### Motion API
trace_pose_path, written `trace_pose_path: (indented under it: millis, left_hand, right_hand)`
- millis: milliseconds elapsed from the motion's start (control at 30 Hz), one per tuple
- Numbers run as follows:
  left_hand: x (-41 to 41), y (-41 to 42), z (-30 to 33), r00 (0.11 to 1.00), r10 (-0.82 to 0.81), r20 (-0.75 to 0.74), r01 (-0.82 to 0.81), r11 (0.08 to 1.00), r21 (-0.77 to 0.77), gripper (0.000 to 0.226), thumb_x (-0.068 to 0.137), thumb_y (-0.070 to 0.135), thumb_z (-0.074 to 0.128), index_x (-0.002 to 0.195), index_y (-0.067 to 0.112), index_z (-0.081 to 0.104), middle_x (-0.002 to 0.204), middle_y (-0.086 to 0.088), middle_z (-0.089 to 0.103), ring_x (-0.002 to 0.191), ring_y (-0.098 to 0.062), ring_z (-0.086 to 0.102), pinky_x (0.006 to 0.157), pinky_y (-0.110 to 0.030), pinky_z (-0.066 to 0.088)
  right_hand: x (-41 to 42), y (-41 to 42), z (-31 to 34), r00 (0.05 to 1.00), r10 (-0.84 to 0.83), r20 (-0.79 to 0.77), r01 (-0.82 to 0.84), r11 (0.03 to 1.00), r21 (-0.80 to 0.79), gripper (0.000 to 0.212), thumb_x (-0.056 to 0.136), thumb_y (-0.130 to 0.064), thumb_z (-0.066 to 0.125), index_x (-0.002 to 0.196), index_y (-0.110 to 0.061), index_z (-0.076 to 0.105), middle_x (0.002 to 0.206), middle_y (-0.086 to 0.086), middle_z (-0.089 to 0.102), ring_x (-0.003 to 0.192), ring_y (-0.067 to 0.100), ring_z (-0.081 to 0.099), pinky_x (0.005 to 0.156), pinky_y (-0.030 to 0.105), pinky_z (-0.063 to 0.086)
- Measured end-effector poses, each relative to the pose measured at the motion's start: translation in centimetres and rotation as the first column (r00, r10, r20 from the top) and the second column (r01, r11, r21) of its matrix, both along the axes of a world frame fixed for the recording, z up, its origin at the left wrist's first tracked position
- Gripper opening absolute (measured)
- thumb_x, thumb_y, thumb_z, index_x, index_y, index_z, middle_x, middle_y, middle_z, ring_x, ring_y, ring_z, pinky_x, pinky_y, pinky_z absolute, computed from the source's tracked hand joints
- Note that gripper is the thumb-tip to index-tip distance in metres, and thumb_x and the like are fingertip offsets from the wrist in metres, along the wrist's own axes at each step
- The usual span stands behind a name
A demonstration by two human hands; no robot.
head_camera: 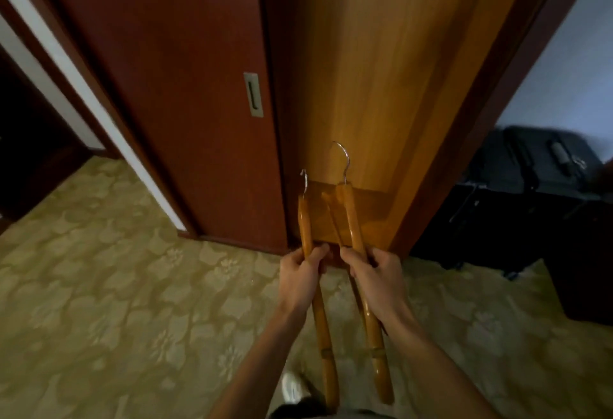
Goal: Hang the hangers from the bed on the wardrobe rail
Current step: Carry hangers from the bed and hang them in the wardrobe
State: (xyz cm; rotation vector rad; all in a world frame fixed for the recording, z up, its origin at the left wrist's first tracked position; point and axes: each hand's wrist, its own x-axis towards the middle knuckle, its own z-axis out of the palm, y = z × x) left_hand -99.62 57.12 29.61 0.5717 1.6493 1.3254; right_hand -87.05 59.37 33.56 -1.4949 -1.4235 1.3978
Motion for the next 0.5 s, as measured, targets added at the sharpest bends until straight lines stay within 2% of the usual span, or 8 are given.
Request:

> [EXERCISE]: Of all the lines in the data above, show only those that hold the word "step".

> [REPLY TO THE TASK]:
- Note that gripper is the thumb-tip to index-tip distance in metres, and thumb_x and the like are fingertip offsets from the wrist in metres, along the wrist's own axes at each step
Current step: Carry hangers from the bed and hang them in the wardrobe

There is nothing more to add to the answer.